3.4. Effect of OIINS Irrigation on Soluble Solids, Soluble Sugars, and Titratable Acidity of Tomato Fruits
The sugar and acid content of tomato fruits, closely related to their sweetness and acidity, are common indicators of the fruit flavor quality. As shown in Figure 5, the soluble sugar content of the tomato fruits was reduced by OIINS irrigation. Furthermore, the NNON and NNNO treatments reached a significant level, with no clear differences. The ONNN treatment had the lowest organic acid content, followed by the NONN treatment, both reaching a significant level, with no significant differences among the other three treatments (p < 0.05). The soluble solid content was ranked as NNNN > NNON > NNNO > NONN > ONNN, with a significant difference observed between the NNNN- and OIINS-related treatments. The fruit sugar–acid ratio was significantly higher in the ONNN treatment than in the other treatments, followed by the NONN treatment. The NNON and NNNO treatments had significantly lower values than the NNNN treatment, with no significant differences.
4. Discussion
More than 400 volatile compounds have been identified in tomatoes and categorized into aldehydes, ketones, alcohols, esters, and hydrocarbons based on their chemical structures [11,29]. In this study, 66 volatile compounds were detected in the tomato fruits across the five treatments, of which 22 were common volatile compounds, accounting for 53.66–64.71% in quantity and 69.85–88.56% in relative content.
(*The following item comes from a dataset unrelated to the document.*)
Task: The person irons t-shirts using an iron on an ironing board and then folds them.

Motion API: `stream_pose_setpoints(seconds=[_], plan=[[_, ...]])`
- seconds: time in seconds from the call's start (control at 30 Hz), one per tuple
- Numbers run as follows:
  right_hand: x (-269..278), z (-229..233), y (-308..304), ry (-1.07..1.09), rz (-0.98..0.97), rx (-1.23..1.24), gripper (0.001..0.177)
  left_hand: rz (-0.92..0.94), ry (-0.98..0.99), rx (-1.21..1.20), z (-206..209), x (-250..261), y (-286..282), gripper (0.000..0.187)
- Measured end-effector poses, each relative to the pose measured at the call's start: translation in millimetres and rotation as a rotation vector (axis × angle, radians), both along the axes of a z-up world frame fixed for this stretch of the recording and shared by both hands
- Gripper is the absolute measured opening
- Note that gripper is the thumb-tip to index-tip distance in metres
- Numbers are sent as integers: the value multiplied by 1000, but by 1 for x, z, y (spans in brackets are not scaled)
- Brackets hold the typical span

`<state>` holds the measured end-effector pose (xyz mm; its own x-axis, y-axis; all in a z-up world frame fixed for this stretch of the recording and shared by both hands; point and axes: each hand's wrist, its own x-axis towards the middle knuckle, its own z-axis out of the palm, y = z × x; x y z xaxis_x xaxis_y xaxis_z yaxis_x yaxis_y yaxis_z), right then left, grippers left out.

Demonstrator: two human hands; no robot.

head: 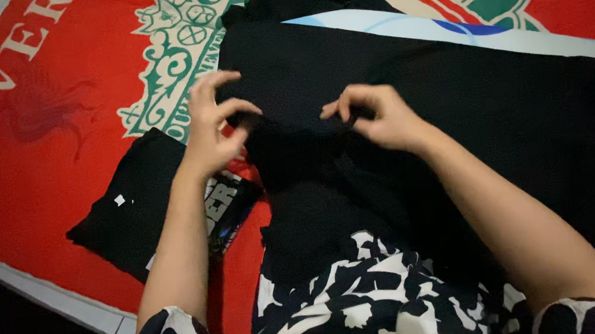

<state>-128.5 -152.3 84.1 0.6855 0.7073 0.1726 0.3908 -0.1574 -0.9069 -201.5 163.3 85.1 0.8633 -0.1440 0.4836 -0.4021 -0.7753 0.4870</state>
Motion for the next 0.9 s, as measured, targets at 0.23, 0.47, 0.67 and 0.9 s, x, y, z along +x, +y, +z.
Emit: stream_pose_setpoints(seconds=[0.23,0.47,0.67,0.9], plan=[[3,4,-3,-13,-59,-119,20,-307,86,-246,-9,17,11,14],[35,-13,1,197,-231,81,25,35,-72,-477,-57,75,6,27],[50,-28,8,77,-489,61,54,184,300,-601,-103,167,13,38],[43,-35,-1,-112,-444,-116,56,136,444,-356,-52,107,4,81]])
Irrigation with OIINS increased the content of common volatile compounds, aldehydes, and characteristic aroma compounds. This indicates that the genotype plays a key role in determining the volatile compound composition in tomato fruits, and OIINS irrigation significantly impacts the types and content of volatile compounds. Previous studies have shown that organic fertilizers are more effective than chemical fertilizers in enhancing the variety and quantity of volatile compounds in fruits [16,19,20,32]. In this study, the quantity of volatile compounds and aldehydes decreased significantly under the OIINS-related treatments, in contrast to the results of previous studies. This difference may be attributed to the type of organic fertilizer, application method, nutrient characteristics, and crop residue.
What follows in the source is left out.